Exercise objective:
Take from the data every line in which the word "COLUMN" is found.

══ Provided material

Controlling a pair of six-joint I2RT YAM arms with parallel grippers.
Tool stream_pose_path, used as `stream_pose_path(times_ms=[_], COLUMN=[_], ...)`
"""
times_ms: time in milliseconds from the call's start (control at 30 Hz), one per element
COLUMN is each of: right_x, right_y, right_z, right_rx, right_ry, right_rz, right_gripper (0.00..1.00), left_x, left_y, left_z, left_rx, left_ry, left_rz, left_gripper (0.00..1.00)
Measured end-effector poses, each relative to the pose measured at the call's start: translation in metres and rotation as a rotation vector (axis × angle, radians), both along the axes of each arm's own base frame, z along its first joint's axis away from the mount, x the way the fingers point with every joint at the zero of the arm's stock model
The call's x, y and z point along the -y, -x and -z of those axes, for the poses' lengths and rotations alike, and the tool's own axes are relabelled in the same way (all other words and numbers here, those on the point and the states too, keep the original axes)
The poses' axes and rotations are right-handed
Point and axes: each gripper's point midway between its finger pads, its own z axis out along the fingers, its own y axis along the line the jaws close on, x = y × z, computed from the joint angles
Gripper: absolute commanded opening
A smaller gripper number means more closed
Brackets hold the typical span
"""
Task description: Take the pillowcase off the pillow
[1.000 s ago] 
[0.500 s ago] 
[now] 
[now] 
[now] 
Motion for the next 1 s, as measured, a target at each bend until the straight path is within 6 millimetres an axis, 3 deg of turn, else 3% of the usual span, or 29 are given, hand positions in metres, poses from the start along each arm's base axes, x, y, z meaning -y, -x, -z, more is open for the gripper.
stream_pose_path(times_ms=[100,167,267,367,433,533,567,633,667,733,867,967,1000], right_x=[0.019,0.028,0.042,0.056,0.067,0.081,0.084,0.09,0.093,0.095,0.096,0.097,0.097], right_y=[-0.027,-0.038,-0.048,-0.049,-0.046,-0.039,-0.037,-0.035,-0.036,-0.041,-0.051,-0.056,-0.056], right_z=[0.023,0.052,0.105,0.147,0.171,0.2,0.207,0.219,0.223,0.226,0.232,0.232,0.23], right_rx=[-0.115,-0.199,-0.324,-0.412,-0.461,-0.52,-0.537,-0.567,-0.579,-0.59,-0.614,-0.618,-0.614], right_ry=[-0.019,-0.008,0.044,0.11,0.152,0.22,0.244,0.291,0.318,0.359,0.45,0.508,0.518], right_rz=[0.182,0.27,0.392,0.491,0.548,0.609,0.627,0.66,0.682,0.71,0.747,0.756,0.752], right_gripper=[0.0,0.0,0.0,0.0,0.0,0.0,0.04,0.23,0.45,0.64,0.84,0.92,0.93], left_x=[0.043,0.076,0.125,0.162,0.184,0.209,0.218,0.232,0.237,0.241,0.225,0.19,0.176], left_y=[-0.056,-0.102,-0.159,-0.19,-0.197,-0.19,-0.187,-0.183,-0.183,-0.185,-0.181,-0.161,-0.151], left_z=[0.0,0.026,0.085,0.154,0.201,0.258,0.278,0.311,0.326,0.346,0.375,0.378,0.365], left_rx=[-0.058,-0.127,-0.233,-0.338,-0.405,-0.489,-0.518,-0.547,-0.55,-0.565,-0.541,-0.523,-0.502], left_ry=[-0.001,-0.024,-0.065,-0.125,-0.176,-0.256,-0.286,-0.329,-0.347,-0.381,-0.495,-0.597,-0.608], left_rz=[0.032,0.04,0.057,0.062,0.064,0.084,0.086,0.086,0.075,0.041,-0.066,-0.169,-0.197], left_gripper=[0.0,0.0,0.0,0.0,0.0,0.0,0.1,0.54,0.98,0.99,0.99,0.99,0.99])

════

Response box:
Tool stream_pose_path, used as `stream_pose_path(times_ms=[_], COLUMN=[_], ...)`
COLUMN is each of: right_x, right_y, right_z, right_rx, right_ry, right_rz, right_gripper (0.00..1.00), left_x, left_y, left_z, left_rx, left_ry, left_rz, left_gripper (0.00..1.00)

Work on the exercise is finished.